The monitoring in the Żywiec Beskids begun on 08-09.02.2014 with a training that prepared volunteers for field work. They were familiarize with lynx, bear and wolf biology and the tracking methodology: identifying tracks and signs which indicate the presence of the species, and the technique of data gathering during field work.

Methodology

The large carnivores monitoring was conducted in 5-day intervals, each lasted 2-3 days. The trained volunteers took part in winter tracking along previously chosen transects. The area where the monitoring was conducted included the Żywiec Beskids and the Silesian Beskids, and the research covered the areas on the Polish side of the border, and also partly touched the Czech Republic and Slovakia. The project partners conducted parallel research on both sides of the borders.

The volunteers were split into groups. At least one person of each group had knowledge and experiences in large carnivores’ tracking. The participants of the project mapped their transects with GPS and recorded tracks and observations. The prepared forms were used for describing identified tracks and signs of bear, lynx and wolf presence. During each walk along a transect current weather conditions, time and trail were noted. In case of finding lynx and wolf tracks the researchers followed them over a distance of at least 200-300 m moving in the opposite direction. A picture of each record was taken with a measure which made it possible for an expert to later perform a thorough analysis and confirm that it was identified correctly. The age of tracks, their number, direction, location and details of the animal’s behavior were noted. Fresh scats were also collected in order to perform molecular analysis. Genetic studies of the individuals from Poland, Slovakia and the Czech Republic will be used to determine the degree of genetic relationships between carnivores from this countries as well as to assess the condition of the local population. The data will be also added to the analysis of trails and directions of these animals’ migration.

During the monitoring the presence of other protected species was also noted.

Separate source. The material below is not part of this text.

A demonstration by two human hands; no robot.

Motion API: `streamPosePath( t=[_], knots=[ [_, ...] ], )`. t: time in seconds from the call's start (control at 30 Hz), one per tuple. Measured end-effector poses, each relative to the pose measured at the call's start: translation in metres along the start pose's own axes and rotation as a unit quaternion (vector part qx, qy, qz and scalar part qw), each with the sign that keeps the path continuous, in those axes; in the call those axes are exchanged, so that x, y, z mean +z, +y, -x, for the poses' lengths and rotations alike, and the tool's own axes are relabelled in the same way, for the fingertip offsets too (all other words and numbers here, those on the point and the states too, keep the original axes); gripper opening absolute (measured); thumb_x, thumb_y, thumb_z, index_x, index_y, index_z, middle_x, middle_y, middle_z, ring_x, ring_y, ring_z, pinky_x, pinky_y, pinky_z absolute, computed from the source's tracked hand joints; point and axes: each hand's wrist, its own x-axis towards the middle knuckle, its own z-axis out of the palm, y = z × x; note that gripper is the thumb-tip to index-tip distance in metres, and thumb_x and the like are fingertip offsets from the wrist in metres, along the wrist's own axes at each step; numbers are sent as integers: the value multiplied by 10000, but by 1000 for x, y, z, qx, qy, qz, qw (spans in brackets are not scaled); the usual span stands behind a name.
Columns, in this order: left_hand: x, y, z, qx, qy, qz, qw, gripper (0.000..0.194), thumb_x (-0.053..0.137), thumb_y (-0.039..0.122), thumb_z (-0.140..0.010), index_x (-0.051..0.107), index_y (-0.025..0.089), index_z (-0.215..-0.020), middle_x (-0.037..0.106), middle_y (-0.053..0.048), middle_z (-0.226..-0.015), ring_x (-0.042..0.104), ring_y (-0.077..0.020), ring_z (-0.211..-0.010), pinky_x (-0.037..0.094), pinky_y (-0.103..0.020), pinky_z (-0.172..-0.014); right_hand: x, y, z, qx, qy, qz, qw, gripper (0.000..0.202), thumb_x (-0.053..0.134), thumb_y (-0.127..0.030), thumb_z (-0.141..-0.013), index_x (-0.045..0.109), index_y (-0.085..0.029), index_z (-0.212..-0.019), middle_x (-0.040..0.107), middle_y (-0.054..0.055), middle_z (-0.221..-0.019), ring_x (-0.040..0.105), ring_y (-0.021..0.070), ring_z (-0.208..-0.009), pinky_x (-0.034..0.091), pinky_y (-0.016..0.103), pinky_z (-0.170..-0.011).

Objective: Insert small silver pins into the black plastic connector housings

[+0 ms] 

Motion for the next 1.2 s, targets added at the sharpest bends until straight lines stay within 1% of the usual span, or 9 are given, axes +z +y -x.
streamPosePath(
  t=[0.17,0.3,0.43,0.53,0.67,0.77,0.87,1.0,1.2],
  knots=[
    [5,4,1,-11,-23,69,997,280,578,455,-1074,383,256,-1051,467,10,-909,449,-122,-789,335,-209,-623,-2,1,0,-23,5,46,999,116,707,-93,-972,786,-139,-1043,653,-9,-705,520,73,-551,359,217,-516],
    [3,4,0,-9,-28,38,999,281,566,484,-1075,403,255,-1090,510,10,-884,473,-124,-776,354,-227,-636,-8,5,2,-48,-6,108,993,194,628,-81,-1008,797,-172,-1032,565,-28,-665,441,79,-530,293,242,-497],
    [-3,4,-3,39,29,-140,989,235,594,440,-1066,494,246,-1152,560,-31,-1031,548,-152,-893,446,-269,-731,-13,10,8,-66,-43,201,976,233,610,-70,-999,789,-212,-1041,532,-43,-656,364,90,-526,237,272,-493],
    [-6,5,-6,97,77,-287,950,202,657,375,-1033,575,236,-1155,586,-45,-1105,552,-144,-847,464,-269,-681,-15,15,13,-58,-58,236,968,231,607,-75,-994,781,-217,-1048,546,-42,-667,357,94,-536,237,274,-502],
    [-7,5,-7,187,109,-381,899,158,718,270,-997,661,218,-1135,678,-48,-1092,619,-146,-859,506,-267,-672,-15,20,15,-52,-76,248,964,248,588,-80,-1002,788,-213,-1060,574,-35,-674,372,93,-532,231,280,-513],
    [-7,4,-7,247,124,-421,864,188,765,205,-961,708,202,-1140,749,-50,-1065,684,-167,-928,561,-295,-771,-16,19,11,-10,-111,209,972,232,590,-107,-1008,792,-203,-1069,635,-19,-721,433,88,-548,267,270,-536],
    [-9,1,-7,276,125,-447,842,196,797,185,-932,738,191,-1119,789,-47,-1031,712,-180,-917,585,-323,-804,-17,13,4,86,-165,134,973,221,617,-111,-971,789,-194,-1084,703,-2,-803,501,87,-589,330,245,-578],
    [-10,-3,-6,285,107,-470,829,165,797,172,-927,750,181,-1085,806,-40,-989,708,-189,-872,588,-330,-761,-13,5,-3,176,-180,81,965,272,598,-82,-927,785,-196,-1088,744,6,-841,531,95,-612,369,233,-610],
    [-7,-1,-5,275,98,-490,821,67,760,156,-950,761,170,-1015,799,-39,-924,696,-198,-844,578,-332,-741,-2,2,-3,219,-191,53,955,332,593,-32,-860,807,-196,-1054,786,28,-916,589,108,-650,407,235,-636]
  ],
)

Each record was verified by the tracking coordinator and classified by the criteria of the ‘SCALP’ (Status and Conservation Alpine Lynx Population). Within the frame of this project a basic guidelines and assumptions concerning the methodology of lynx monitoring in the Alps and standardized criteria of the quality of the lynx records were set. Currently this criteria are being successfully used in research on other carnivore species. According to the guidelines, the data gathered during the field work are grouped depending on their rank (importance) and the possibility to verify them into 3 categories:

Category 1 (C1): ‘Hard data’ such as dead individuals, direct observations verified with a photography, genetic analysis data.

Category 2 (C2): Verified records from people who have adequate experience and knowledge allowing them to identify the observed animals correctly, and records based on tracks found by trained and credible observers, or confirmed by photographic documentation.

Category 3 (C3): Records of dead animals, scats and tracks that are impossible to be verified by experts in terms of correctness of identification. This category also includes records based on vocalization heard and direct observations done by unqualified observers (ex. local community).

Methods of collecting genetic material

Collecting genetic material from carnivore scats is one of noninvasive methods allowing studying of their DNA. While collecting samples, it is crucial to avoid polluting them with different DNA (ex. from other individuals), which is why the scats were collected with the use of disposable gloves. In case of hair the samples were secured in string bags and stored in a freezer. Each scat sample was put into a vial with 96% alcohol. They were labeled and marked with a waterproof marker (species, date, researcher, GPS number consistent with the number from the form) which made it possible to assign the sample to the proper form with a detailed description of the sample (including: the location at which the sample was collected with GPS data, weather conditions, number of observed individuals, freshness of scats).

In order to avoid sample DNA contamination (ex. polluting DNA by mixing samples from different individuals) in one vial material (scat) from only one individual was stored. Additionally, the collected scats were stored in a freezer until the molecular analysis was performed.

The molecular data are being analyzed.